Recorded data

--- START ---

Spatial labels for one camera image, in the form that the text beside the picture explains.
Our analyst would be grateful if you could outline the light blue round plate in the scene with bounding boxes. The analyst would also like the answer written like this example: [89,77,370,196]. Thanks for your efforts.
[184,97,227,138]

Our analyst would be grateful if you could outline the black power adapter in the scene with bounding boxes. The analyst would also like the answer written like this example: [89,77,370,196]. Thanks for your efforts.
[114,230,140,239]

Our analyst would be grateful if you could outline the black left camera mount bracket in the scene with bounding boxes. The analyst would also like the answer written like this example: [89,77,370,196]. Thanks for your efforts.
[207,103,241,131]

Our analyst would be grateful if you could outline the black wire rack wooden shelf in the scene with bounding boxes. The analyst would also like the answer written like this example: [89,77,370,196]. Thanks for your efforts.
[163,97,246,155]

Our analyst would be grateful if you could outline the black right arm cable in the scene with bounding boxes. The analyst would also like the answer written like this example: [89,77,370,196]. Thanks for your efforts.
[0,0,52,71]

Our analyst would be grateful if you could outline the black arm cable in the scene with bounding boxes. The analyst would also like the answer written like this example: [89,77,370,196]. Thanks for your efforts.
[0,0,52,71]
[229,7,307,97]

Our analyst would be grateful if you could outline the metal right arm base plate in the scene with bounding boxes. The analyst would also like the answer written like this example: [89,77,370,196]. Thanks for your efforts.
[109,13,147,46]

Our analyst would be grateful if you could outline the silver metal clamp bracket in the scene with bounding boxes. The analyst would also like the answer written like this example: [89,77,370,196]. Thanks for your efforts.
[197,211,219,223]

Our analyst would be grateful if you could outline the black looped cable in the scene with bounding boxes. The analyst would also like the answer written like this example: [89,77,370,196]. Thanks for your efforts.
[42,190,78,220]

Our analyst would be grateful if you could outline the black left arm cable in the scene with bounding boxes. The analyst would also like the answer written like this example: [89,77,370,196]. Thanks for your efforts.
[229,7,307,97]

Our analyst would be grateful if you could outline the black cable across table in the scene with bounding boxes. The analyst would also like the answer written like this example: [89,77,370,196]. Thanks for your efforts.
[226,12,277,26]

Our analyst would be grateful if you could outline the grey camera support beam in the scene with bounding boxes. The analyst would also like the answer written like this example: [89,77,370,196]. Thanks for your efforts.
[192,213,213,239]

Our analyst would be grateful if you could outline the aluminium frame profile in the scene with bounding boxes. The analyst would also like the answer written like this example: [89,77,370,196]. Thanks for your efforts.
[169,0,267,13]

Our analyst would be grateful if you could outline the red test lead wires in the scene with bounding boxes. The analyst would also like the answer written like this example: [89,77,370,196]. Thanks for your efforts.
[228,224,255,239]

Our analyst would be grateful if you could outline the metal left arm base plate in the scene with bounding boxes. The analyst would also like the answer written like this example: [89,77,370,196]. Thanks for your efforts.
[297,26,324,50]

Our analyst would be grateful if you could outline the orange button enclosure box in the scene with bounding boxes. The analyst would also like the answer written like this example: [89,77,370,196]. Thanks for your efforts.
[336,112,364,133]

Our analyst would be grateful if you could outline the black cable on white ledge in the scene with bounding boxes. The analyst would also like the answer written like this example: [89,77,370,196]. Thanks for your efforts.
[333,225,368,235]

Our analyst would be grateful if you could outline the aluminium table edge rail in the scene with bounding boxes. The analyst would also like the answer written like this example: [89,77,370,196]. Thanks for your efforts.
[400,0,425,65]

--- END ---

• [TASK TO COMPLETE]:
Each line of the data above needs to be returned exactly.

• [YOUR RESPONSE]:
Spatial labels for one camera image, in the form that the text beside the picture explains.
Our analyst would be grateful if you could outline the light blue round plate in the scene with bounding boxes. The analyst would also like the answer written like this example: [89,77,370,196]. Thanks for your efforts.
[184,97,227,138]

Our analyst would be grateful if you could outline the black power adapter in the scene with bounding boxes. The analyst would also like the answer written like this example: [89,77,370,196]. Thanks for your efforts.
[114,230,140,239]

Our analyst would be grateful if you could outline the black left camera mount bracket in the scene with bounding boxes. The analyst would also like the answer written like this example: [89,77,370,196]. Thanks for your efforts.
[207,103,241,131]

Our analyst would be grateful if you could outline the black wire rack wooden shelf in the scene with bounding boxes. The analyst would also like the answer written like this example: [89,77,370,196]. Thanks for your efforts.
[163,97,246,155]

Our analyst would be grateful if you could outline the black right arm cable in the scene with bounding boxes. The analyst would also like the answer written like this example: [89,77,370,196]. Thanks for your efforts.
[0,0,52,71]

Our analyst would be grateful if you could outline the black arm cable in the scene with bounding boxes. The analyst would also like the answer written like this example: [89,77,370,196]. Thanks for your efforts.
[0,0,52,71]
[229,7,307,97]

Our analyst would be grateful if you could outline the metal right arm base plate in the scene with bounding boxes. The analyst would also like the answer written like this example: [89,77,370,196]. Thanks for your efforts.
[109,13,147,46]

Our analyst would be grateful if you could outline the silver metal clamp bracket in the scene with bounding boxes. The analyst would also like the answer written like this example: [89,77,370,196]. Thanks for your efforts.
[197,211,219,223]

Our analyst would be grateful if you could outline the black looped cable in the scene with bounding boxes. The analyst would also like the answer written like this example: [89,77,370,196]. Thanks for your efforts.
[42,190,78,220]

Our analyst would be grateful if you could outline the black left arm cable in the scene with bounding boxes. The analyst would also like the answer written like this example: [89,77,370,196]. Thanks for your efforts.
[229,7,307,97]

Our analyst would be grateful if you could outline the black cable across table in the scene with bounding boxes. The analyst would also like the answer written like this example: [89,77,370,196]. Thanks for your efforts.
[226,12,277,26]

Our analyst would be grateful if you could outline the grey camera support beam in the scene with bounding boxes. The analyst would also like the answer written like this example: [89,77,370,196]. Thanks for your efforts.
[192,213,213,239]

Our analyst would be grateful if you could outline the aluminium frame profile in the scene with bounding boxes. The analyst would also like the answer written like this example: [89,77,370,196]. Thanks for your efforts.
[169,0,267,13]

Our analyst would be grateful if you could outline the red test lead wires in the scene with bounding boxes. The analyst would also like the answer written like this example: [89,77,370,196]. Thanks for your efforts.
[228,224,255,239]

Our analyst would be grateful if you could outline the metal left arm base plate in the scene with bounding boxes. The analyst would also like the answer written like this example: [89,77,370,196]. Thanks for your efforts.
[297,26,324,50]

Our analyst would be grateful if you could outline the orange button enclosure box in the scene with bounding boxes. The analyst would also like the answer written like this example: [89,77,370,196]. Thanks for your efforts.
[336,112,364,133]

Our analyst would be grateful if you could outline the black cable on white ledge in the scene with bounding boxes. The analyst would also like the answer written like this example: [89,77,370,196]. Thanks for your efforts.
[333,225,368,235]

Our analyst would be grateful if you could outline the aluminium table edge rail in the scene with bounding boxes. The analyst would also like the answer written like this example: [89,77,370,196]. Thanks for your efforts.
[400,0,425,65]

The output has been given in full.